All the data that follows should be repeated exactly, without a single picture.

__SUPPLIED MATERIAL__:
■ ■ ■

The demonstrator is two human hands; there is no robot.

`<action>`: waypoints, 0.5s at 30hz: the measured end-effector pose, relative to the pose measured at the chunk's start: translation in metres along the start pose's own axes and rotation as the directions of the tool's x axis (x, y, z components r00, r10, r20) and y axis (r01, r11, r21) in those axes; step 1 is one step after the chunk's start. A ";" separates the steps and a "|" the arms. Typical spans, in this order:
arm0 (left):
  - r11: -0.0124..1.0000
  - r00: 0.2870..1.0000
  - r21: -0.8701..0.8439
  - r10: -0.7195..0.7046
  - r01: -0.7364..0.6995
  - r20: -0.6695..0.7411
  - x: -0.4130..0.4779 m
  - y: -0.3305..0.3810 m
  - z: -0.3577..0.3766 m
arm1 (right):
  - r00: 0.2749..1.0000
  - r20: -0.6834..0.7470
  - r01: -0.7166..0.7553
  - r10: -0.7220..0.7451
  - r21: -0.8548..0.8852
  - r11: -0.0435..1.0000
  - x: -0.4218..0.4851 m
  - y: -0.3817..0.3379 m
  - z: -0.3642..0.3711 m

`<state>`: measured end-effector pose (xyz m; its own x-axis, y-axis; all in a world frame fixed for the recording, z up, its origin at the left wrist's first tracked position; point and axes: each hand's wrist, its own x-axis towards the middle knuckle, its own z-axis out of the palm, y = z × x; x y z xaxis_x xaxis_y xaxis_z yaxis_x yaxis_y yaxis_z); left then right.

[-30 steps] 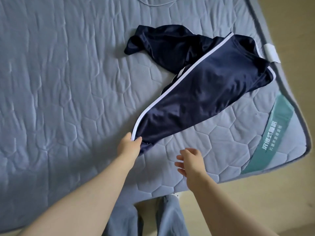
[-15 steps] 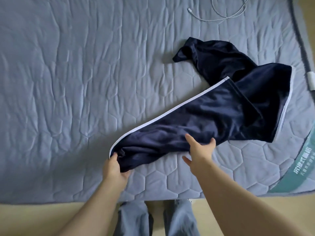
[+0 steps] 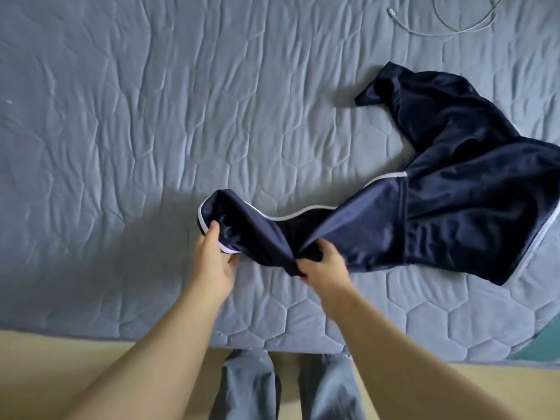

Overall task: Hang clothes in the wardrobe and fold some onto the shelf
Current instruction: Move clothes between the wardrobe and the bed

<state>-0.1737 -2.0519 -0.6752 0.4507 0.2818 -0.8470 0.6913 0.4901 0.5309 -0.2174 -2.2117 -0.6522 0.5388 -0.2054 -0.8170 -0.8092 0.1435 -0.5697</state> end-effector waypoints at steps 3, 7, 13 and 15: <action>0.990 0.999 0.130 -0.050 0.051 -0.006 -0.014 -0.012 0.016 | 0.920 0.367 -0.113 0.141 -0.096 0.989 -0.022 0.005 0.034; 0.963 0.994 0.249 -0.106 0.102 0.003 -0.022 -0.018 0.021 | 0.966 0.139 -0.213 0.218 -0.054 0.976 -0.009 0.011 0.007; 0.917 1.000 0.398 0.000 -0.008 0.021 -0.028 -0.034 0.057 | 0.847 -0.458 -0.221 0.270 0.159 0.962 0.030 0.021 -0.089; 0.904 0.998 0.427 0.011 -0.035 0.059 -0.032 -0.035 0.075 | 0.812 -0.475 -0.224 0.339 0.283 0.933 0.038 0.019 -0.112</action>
<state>-0.1700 -2.1397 -0.6644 0.4906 0.2381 -0.8382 0.8501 0.0808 0.5204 -0.2391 -2.3251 -0.6840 0.0522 -0.5778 -0.8145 -0.8092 0.4534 -0.3736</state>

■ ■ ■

__EXERCISE RESPONSE__:
The demonstrator is two human hands; there is no robot.

`<action>`: waypoints, 0.5s at 30hz: the measured end-effector pose, relative to the pose measured at the chunk's start: translation in metres along the start pose's own axes and rotation as the directions of the tool's x axis (x, y, z components r00, r10, r20) and y axis (r01, r11, r21) in those axes; step 1 is one step after the chunk's start. A ";" separates the steps and a "|" the arms. Typical spans, in this order:
arm0 (left):
  - r11: -0.0124..1.0000
  - r00: 0.2870..1.0000
  - r21: -0.8701..0.8439
  - r10: -0.7195..0.7046
  - r01: -0.7364..0.6995
  - r20: -0.6695..0.7411
  - x: -0.4130..0.4779 m
  - y: -0.3305..0.3810 m
  - z: -0.3577..0.3766 m
arm1 (right):
  - r00: 0.2749..1.0000
  - r20: -0.6834..0.7470
  - r01: -0.7166..0.7553
  - r10: -0.7220..0.7451
  - r21: -0.8548..0.8852
  - r11: -0.0435..1.0000
  - x: -0.4218..0.4851 m
  - y: -0.3817..0.3379 m
  - z: -0.3642..0.3711 m

`<state>`: measured end-effector pose (xyz m; its own x-axis, y-axis; all in a world frame fixed for the recording, z up, its origin at the left wrist's first tracked position; point and axes: each hand's wrist, its own x-axis towards the middle knuckle, its own z-axis out of the palm, y = z × x; x y z xaxis_x xaxis_y xaxis_z yaxis_x yaxis_y yaxis_z); left then right.

[-30 steps] 
[-15 steps] 
[+0 steps] 

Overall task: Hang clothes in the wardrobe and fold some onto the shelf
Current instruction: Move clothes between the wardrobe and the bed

<state>-0.1737 -2.0519 -0.6752 0.4507 0.2818 -0.8470 0.6913 0.4901 0.5309 -0.2174 -2.2117 -0.6522 0.5388 -0.2054 -0.8170 -0.8092 0.1435 -0.5697</state> end-effector waypoints at steps 3, 7, 13 and 15: <action>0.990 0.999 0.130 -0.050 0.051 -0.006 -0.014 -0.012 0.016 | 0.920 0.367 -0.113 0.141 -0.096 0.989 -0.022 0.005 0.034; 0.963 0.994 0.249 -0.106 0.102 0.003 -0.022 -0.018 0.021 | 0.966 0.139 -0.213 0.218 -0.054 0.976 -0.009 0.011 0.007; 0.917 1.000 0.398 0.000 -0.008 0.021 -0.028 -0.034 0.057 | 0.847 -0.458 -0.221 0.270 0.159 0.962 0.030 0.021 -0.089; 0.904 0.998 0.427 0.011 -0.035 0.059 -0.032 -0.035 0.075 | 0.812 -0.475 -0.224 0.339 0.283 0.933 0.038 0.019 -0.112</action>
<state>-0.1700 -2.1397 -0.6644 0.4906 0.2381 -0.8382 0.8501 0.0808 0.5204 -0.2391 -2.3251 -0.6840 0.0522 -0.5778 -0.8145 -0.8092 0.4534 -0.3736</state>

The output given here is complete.